En el restaurante de al lado, el jefe de cocina regañaba al ayudante de cocina, que parecía obediente en apariencia. Pero en cuanto el joven se dio la vuelta, su rostro se llenó de malicia.
Jiang Ning observaba en silencio cómo se desarrollaba todo. Sobre el cielo nocturno de la Ciudad Hu, era como si un par de ojos gigantescos hubieran aparecido, contemplando la tierra desde las alturas.
En un radio de tres kilómetros, podía encontrar dónde era más abundante el Poder Espiritual, la comida más deliciosa, las mujeres más hermosas… todo a su alcance.

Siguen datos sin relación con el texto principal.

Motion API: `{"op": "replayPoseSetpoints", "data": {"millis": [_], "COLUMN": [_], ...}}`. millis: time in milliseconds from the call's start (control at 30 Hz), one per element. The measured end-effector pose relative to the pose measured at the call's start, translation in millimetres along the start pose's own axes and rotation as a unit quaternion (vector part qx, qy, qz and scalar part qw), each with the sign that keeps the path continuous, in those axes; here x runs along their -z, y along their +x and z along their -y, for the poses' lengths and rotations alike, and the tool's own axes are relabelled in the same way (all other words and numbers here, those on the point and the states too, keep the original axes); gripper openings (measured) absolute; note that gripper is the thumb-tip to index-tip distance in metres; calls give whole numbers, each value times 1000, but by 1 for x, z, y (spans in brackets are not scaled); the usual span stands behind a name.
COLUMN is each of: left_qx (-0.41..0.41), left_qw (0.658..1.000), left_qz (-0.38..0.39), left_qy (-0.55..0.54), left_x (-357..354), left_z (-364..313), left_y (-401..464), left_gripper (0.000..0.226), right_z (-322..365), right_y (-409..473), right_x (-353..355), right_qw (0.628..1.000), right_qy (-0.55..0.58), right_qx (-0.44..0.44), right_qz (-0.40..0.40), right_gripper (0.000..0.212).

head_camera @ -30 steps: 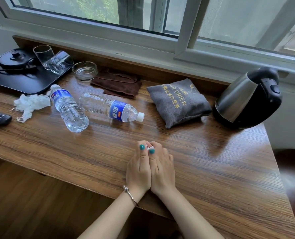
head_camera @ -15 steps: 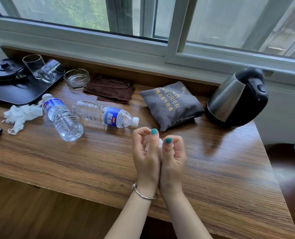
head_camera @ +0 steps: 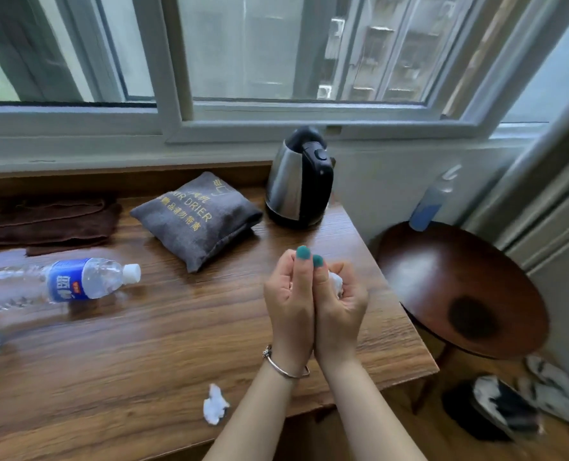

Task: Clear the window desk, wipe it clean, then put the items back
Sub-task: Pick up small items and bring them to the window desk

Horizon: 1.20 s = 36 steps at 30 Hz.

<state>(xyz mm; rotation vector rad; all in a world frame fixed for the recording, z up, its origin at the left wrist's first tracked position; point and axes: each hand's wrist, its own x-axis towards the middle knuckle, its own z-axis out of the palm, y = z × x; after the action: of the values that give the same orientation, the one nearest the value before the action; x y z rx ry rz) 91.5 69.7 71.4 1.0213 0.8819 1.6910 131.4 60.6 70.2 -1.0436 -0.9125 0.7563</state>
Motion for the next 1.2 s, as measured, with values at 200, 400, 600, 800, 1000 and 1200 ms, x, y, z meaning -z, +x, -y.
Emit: {"op": "replayPoseSetpoints", "data": {"millis": [200,400,600,800,1000,1200], "left_qx": [12,-4,5,19,55,101], "left_qw": [999,996,984,970,953,929], "left_qz": [28,83,178,241,297,357], "left_qy": [14,44,24,5,2,2], "left_x": [-67,-155,-269,-384,-475,-542], "left_z": [19,54,101,157,215,275], "left_y": [-15,-50,-96,-155,-207,-236], "left_gripper": [44,46,32,31,31,28], "right_z": [10,21,31,38,28,5], "right_y": [27,51,83,111,127,148], "right_x": [65,162,290,426,542,629], "right_qw": [998,990,973,947,921,897], "right_qy": [-18,-28,-58,-78,-80,-115], "right_qx": [43,68,83,94,63,65], "right_qz": [-47,-121,-209,-299,-376,-422], "right_gripper": [35,45,40,47,29,23]}}
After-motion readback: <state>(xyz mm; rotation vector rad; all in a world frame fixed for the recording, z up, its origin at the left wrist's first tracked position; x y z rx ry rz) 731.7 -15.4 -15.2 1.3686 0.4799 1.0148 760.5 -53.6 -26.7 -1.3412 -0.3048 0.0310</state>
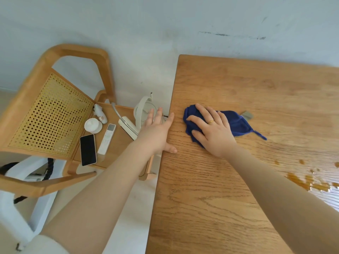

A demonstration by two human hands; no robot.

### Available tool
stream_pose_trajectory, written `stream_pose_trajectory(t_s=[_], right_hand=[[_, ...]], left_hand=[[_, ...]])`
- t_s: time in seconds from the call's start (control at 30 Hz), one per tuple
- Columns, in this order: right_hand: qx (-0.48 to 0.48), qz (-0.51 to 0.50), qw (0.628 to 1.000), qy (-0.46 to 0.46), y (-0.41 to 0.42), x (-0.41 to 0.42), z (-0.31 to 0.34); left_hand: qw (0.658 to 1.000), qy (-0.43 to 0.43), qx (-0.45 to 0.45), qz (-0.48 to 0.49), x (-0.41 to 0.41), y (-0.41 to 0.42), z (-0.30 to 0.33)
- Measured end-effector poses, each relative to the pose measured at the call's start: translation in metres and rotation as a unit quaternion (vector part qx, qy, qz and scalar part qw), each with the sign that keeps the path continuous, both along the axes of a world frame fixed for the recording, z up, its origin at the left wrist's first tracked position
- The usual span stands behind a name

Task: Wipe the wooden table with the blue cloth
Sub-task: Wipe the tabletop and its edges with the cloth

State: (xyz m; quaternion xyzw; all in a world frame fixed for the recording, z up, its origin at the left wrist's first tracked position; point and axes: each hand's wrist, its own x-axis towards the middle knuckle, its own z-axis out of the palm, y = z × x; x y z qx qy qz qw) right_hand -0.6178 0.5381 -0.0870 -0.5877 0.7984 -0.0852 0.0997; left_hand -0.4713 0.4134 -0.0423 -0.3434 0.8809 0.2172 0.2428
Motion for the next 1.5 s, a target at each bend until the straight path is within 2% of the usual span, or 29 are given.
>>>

Semejante omnipotencia, la capacidad de ver a través de todo, podría hacer sucumbir a cualquiera fácilmente, superando todos los derechos y la riqueza; un poder a la par del de la Divina, que tentaba a la indulgencia.
Sin embargo, Jiang Ning solo lo usaba para pasar el rato. Al cabo de un rato, retiró su Sentido Divino, cerró los ojos y se desvaneció en la oscuridad.
…
Una de la madrugada.
A tres kilómetros del hotel, varias personas estaban de pie al borde de la carretera.

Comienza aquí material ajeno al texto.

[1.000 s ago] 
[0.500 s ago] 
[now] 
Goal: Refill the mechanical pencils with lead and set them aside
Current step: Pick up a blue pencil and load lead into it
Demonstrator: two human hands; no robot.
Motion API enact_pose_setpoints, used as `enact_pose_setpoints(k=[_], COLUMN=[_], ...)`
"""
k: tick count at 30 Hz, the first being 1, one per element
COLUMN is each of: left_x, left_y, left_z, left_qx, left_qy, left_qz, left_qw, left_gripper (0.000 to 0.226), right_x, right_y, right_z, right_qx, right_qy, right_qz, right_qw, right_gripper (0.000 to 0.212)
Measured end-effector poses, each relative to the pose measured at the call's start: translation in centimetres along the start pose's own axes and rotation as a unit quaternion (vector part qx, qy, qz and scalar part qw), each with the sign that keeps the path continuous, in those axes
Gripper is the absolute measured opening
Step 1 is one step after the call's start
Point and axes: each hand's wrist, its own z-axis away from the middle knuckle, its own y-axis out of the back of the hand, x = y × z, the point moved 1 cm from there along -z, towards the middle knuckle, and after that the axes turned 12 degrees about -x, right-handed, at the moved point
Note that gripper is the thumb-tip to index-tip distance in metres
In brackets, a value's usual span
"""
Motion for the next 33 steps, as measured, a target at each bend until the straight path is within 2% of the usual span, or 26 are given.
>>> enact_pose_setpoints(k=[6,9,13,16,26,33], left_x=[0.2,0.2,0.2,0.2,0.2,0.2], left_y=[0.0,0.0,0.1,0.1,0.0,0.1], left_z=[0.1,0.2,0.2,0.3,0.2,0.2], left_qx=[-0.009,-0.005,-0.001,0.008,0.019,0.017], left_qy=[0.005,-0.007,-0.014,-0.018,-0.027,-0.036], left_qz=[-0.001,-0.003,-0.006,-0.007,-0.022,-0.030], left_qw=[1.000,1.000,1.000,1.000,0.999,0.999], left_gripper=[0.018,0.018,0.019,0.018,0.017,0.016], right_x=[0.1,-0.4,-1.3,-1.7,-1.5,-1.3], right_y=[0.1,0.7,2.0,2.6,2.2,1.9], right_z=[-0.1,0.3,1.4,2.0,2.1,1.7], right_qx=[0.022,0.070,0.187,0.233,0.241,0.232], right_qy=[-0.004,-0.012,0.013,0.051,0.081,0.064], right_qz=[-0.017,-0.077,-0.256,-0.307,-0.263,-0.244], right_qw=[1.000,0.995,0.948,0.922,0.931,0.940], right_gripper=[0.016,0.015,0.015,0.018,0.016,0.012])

Una mujer, probablemente de veintitantos años, alta y envuelta en una gabardina. En ese momento, su rostro maquillado estaba lleno de rabia, amargura y rencor.
—¡Encuéntrenlo, tienen que atraparlo por mí! ¡Quiero ver qué ha estado haciendo a mis espaldas! —chilló, agitando las manos como si sufriera un ataque de manía.
A su lado, un hombre con tatuajes en el cuello y un cigarrillo colgando de los labios, tenía un aire del Jianghu:
—Hermana, no te preocupes. Si tu marido se atreve a engañarte, pagará las consecuencias.
Se rio a carcajadas: —¡Recuerda, hermana, que después del divorcio me das una de las casas de la Ciudad Su!
La mujer con gabardina gritó: —En cuanto lo atrapen, ¡denle una buena paliza por mí, y a esa zorra también! ¡Mátenla a golpes, desnúdenla!